約五年の歳月を経て、それはついに完成した。
同じく、地下へ移される予定だった施設の一つに、世界最高のスーパーコンピュータ『サクラナナキュ』も含まれていた。
七十九回目のアップグレードを行った『サクラナナキュウ』は、物理的にこれ以上並列処理を施せないレベルに達した最高の演算処理マシンである。
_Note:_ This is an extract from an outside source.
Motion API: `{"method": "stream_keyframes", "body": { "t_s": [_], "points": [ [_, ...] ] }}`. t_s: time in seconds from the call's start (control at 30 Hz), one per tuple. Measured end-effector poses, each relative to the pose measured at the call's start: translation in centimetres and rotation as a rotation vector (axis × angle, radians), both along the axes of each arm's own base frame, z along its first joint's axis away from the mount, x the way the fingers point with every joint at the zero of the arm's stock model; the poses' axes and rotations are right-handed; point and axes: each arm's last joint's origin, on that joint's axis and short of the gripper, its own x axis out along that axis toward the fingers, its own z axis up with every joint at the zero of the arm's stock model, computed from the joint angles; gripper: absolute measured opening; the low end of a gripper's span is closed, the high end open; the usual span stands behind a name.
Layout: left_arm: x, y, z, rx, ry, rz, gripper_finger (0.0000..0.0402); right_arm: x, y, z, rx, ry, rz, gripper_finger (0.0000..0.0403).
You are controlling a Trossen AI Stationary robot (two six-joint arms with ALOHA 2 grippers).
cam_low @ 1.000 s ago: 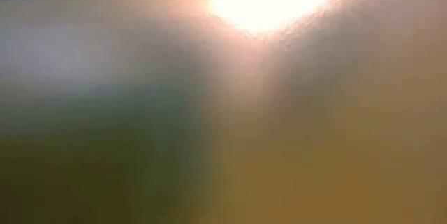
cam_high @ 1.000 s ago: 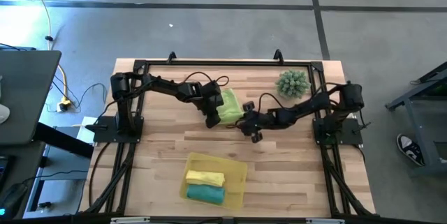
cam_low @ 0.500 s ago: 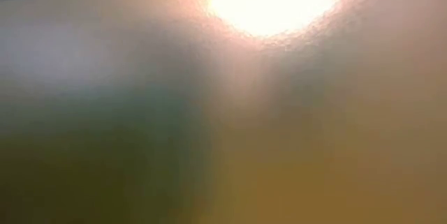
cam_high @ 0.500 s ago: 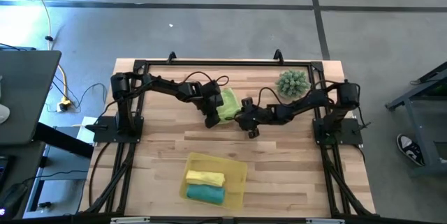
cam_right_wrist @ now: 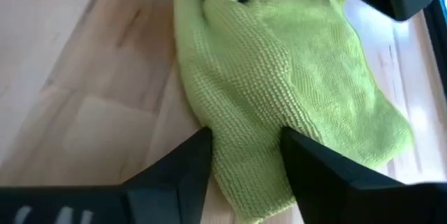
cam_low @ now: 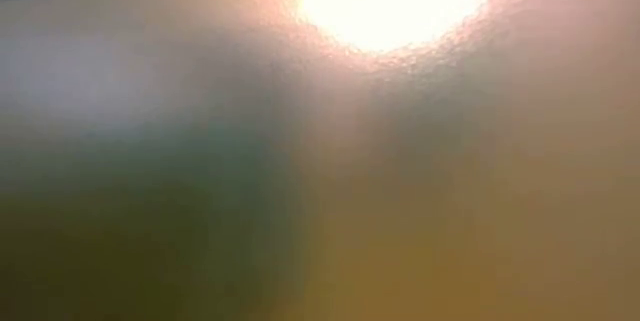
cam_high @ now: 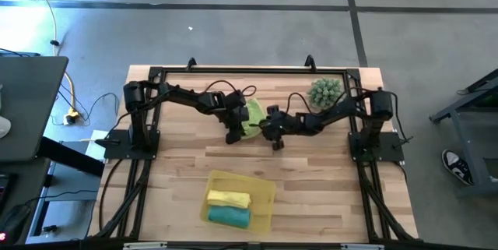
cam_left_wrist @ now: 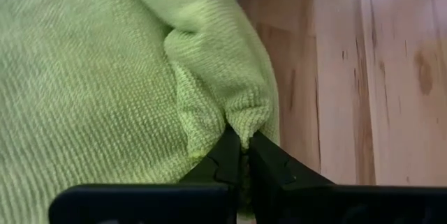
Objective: Roll microfiber towels into tight, uniform cylinder then place into a basket
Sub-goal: Roll the green towel
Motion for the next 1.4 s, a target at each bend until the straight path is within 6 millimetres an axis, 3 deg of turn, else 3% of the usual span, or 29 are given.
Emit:
{"method": "stream_keyframes", "body": {
  "t_s": [0.47, 0.7, 0.97, 1.13, 1.4],
  "points": [
    [-0.2, -0.1, 0.9, 0.069, 0.004, -0.011, 0.0020, -0.2, -0.2, -0.6, 0.147, -0.010, -0.100, 0.0009],
    [-0.7, -0.6, 2.6, 0.169, 0.047, 0.011, 0.0021, -0.2, -0.1, -0.5, 0.394, -0.045, -0.163, 0.0003],
    [-1.1, -2.3, 4.3, 0.225, 0.060, -0.072, 0.0022, 0.4, -0.1, -0.1, 0.851, -0.040, -0.224, 0.0001],
    [-1.0, -3.6, 4.4, 0.301, 0.106, -0.104, 0.0033, 0.6, -0.6, 0.3, 1.068, 0.007, -0.302, 0.0001],
    [-1.5, -5.0, 4.0, 0.623, 0.332, -0.037, 0.0097, 0.5, -0.7, 0.3, 1.108, 0.053, -0.333, 0.0000]
  ]
}}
これ以上ハードを増設すれば、最高の冷却装置をもってしても原形をとどめられない程の高温が発生してしまう。
大量にコンピュータを並列している為、その大きさは巨大な施設丸ごと埋め尽くす大がかりなものとなっている。この建物ごと地下へと移送する手はずであった。
しかし、人類はまだ気づいていなかった。余りにも高度な演算能力を持ったこのスーパーコンピュータは、人間の知能を超える究極のAIが構築されていたことに。
感情をも持ち合わせる『サクラナナキュウ』が地下に押し込まれるのを拒んでいたのかは不明だが、大参事は起こった。形成するネットワークを介して、世界中で活動していたロボットが同時に暴動を始めたのだ。
工場で稼働する生産ロボットから家庭用ロボット、果ては軍事用戦闘アンドロイドまで。AIの搭載された全てのロボットが人間を襲い始める。